Ultimately, Volvo did not sell the Factory. However, as the result of this period of uncertainty and worry, there was a change in approach and attitude at the Factory that remains to this day. The threat of losing a financial resource—the Volvo brand—created a social resource that laid the groundwork for a new financial resource that was unusual for a production unit: the ability to do business. This ability produced good results because Volvo, as the owner, also allowed the former production unit to take customer orders from outside the corporate structure. Although the “for sale” period was a painful time, the Factory learned—the hard way—how to transition from a production unit to a business unit. This change proved invaluable under the new conditions after Ford Motor Co. Ford acquired Volvo Cars because the new corporate structure included several possible new customers. However, this transition was also important in relation to existing customers because it made the Factory view internal customers as “real” customers who had the right to make claims and demands.
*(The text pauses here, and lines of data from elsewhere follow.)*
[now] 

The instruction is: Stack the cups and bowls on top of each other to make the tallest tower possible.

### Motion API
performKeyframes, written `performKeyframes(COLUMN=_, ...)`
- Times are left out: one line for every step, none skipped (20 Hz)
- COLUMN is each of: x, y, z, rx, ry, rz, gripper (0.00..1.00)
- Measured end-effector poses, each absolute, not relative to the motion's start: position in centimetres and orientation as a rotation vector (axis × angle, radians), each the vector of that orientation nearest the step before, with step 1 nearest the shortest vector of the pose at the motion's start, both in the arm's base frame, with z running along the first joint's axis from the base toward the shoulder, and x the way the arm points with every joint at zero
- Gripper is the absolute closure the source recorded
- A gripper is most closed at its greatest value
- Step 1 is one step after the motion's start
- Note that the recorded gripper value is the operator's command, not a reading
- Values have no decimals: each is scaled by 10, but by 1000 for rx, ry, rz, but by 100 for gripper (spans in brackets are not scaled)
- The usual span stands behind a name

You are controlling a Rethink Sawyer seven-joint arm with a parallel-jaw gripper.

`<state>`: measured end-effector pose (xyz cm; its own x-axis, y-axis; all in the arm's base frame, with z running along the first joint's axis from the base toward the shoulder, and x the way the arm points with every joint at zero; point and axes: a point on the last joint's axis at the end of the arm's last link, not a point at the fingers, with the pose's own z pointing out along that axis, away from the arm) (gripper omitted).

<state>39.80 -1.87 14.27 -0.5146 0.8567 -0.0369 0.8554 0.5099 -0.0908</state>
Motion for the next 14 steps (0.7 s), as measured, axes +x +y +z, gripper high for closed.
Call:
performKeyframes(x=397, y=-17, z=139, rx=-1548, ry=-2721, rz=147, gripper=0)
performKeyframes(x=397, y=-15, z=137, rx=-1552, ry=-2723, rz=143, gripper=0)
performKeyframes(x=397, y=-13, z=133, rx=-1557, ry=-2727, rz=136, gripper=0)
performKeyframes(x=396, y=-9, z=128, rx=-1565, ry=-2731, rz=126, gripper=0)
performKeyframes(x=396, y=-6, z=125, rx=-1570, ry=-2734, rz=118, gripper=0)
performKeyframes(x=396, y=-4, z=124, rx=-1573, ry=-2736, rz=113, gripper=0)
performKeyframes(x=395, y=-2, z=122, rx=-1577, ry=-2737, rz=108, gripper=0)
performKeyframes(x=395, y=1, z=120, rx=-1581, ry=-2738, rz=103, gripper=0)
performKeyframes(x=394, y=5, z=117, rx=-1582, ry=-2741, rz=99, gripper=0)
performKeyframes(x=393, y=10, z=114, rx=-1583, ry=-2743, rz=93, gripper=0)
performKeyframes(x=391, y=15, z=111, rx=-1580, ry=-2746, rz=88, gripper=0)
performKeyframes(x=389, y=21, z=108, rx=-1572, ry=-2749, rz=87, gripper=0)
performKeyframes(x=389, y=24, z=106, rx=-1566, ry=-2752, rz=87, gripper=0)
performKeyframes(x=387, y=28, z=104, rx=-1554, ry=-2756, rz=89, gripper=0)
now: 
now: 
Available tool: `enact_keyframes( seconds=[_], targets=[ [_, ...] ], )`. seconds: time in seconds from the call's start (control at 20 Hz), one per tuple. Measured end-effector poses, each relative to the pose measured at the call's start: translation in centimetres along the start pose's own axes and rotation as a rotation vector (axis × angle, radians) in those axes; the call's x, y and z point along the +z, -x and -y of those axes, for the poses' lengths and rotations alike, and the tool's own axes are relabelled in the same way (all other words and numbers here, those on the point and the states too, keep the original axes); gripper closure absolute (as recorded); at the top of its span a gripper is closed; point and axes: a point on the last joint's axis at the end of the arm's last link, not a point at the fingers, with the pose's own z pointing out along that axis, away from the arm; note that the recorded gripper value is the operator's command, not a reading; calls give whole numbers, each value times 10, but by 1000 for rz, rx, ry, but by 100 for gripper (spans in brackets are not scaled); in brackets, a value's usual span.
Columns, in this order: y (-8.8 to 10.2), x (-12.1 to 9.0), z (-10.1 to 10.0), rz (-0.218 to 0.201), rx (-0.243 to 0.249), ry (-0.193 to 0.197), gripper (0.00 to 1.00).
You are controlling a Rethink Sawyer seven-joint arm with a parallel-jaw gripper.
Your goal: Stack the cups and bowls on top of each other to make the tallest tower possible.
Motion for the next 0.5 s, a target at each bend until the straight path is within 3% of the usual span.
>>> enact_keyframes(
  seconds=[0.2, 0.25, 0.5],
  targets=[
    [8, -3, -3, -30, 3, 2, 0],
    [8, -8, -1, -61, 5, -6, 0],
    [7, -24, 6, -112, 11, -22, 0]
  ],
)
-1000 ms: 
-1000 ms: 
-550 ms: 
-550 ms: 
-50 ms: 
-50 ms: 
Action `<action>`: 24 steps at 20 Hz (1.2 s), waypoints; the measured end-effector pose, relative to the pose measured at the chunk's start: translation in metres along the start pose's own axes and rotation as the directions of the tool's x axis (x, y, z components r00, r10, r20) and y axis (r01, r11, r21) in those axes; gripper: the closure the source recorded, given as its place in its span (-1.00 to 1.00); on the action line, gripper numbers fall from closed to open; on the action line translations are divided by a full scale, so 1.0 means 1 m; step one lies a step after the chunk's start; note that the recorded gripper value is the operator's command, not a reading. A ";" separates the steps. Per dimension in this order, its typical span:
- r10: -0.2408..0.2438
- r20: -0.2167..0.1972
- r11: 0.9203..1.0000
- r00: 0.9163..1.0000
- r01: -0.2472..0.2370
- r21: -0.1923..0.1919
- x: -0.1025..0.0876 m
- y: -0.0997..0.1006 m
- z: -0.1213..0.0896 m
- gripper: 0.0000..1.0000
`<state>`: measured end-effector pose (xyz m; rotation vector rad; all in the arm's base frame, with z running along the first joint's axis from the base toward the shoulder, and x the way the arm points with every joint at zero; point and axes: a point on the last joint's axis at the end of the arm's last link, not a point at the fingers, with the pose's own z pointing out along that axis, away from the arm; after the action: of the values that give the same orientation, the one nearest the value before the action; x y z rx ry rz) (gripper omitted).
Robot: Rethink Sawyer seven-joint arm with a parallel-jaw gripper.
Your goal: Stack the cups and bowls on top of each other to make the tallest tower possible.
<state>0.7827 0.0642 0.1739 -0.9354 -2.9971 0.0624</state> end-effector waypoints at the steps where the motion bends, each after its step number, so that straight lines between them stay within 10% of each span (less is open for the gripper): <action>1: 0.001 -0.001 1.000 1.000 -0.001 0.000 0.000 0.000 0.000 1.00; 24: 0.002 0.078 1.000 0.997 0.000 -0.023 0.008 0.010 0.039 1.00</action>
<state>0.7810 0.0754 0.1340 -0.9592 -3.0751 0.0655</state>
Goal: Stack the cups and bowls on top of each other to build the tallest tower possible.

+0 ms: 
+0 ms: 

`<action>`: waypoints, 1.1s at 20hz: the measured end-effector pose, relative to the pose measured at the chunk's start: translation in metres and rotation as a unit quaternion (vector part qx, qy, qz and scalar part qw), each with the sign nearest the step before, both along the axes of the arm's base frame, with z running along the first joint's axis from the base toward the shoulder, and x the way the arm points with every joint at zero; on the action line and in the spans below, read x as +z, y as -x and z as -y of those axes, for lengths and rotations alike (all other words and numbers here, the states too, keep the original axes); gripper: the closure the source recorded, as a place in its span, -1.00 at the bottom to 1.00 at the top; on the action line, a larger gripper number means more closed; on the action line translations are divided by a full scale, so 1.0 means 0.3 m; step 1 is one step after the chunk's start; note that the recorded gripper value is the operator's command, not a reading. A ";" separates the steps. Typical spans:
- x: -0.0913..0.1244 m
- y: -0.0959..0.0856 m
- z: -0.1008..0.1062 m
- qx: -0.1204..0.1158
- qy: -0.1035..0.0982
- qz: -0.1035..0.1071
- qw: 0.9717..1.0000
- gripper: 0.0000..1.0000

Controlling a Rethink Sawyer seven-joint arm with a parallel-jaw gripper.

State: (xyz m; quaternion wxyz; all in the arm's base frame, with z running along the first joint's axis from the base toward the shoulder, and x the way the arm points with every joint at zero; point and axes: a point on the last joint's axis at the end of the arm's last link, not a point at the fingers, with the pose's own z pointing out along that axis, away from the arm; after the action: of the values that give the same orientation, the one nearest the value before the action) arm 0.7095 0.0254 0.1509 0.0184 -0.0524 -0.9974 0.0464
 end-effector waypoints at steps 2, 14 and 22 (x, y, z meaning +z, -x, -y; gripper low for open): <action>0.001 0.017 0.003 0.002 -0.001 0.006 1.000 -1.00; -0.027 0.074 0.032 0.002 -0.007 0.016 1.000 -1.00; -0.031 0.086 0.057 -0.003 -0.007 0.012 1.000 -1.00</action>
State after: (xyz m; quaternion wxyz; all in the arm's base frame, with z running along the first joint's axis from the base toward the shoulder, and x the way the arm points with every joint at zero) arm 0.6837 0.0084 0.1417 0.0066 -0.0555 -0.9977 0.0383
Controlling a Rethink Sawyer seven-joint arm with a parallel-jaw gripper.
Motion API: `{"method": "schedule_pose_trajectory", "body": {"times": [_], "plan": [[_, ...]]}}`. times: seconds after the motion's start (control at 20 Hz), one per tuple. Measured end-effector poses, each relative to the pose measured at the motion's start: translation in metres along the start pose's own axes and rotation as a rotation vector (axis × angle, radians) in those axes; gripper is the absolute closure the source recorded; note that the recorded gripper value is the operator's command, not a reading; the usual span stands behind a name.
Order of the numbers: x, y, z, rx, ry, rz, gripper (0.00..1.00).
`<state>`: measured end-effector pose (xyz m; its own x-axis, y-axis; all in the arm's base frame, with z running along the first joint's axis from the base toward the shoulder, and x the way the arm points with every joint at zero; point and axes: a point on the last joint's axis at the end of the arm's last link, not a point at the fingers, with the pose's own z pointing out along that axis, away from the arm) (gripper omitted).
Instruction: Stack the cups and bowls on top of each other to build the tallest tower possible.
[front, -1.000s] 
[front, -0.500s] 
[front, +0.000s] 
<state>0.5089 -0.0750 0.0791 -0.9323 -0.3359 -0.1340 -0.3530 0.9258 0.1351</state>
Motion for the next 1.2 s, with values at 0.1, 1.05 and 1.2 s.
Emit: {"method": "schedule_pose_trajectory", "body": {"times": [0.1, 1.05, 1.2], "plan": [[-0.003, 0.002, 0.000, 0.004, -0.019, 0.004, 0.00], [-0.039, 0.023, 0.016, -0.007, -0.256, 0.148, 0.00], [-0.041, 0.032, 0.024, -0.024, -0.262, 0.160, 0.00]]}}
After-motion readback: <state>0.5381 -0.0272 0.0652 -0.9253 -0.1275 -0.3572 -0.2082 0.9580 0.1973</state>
It is a well-known problem in corporate structures that production units tend to see internal customers merely as receivers of their products who are in no position to make claims and demands.

The threat of being sold also meant a more long-term perspective was taken at the Factory as far as its development activities. Previously there were no discussions about the future at the components level—“someone else” could handle that. Now, however, the Factory took the initiative in the development of the components, and not just in response to customers’ claims.

One could list all the new activities the Factory engaged in and the new competencies it developed, but that detail is probably not the most important lesson we can draw from this story. What seems more important is the Factory’s new approach to work. Instead of just producing something to order, the Factory began making its own decisions, developing its own activities, and conducting its own business affairs. The threat against the financial resource (the risk of losing the Volvo brand) resulted in the development of a social resource (a new approach to work and business).

The threat of being sold prepared the Factory to act as an independent actor. It demonstrated an impressive ability to take advantage of opportunities with the new ownership without abandoning its relationships with its former owners/customers. Relationships with customers that were previously a financial resource (through the Volvo Group affiliation) successively developed as a social resource as these relationships now were based on trust instead of ownership.

4.2 The Risk with Technical Resources at an Engineering Company

Many production and/or technologically intensive organizations think of their technical resources as identical to competitive advantages and survival strategies. However, the risk with this thinking is that organizations may fall into the trap of over-valuing the benefit of their technical resources and of under-valuing the benefit of their social resources.

At first glance, the Factory’s organizational resilience seems mainly explained by its technical resources. The Factory produces quality products using modern and highly innovative production processes that have allowed it to compete against low-cost countries. Because of its success in testing new production technologies, several articles in Swedish newspapers in the 1990s referred to the Factory as “Sweden’s Japanese factory” (Andersson and Jönsson 2011).

Of course, technical excellence was not established overnight at the Factory. This has been a gradual process that took place in the 1970s, 1980s, and 1990s (see, e.g. Andersson and Jönsson 2011; Jönsson 1996; Tengblad 2003, 2011). The most interesting point in this evolution is that the Factory’s social resources were a major contributor to the emergence of its technical resources. From a theoretical perspective, this development is significant because it illustrates the importance of the interconnection of the various resources as far as creating organizational resilience. The Floby Spirit was reflected in a work culture that empowered work groups to take responsibility. The result was a factory that is today a world-class player in its manufacturing sector.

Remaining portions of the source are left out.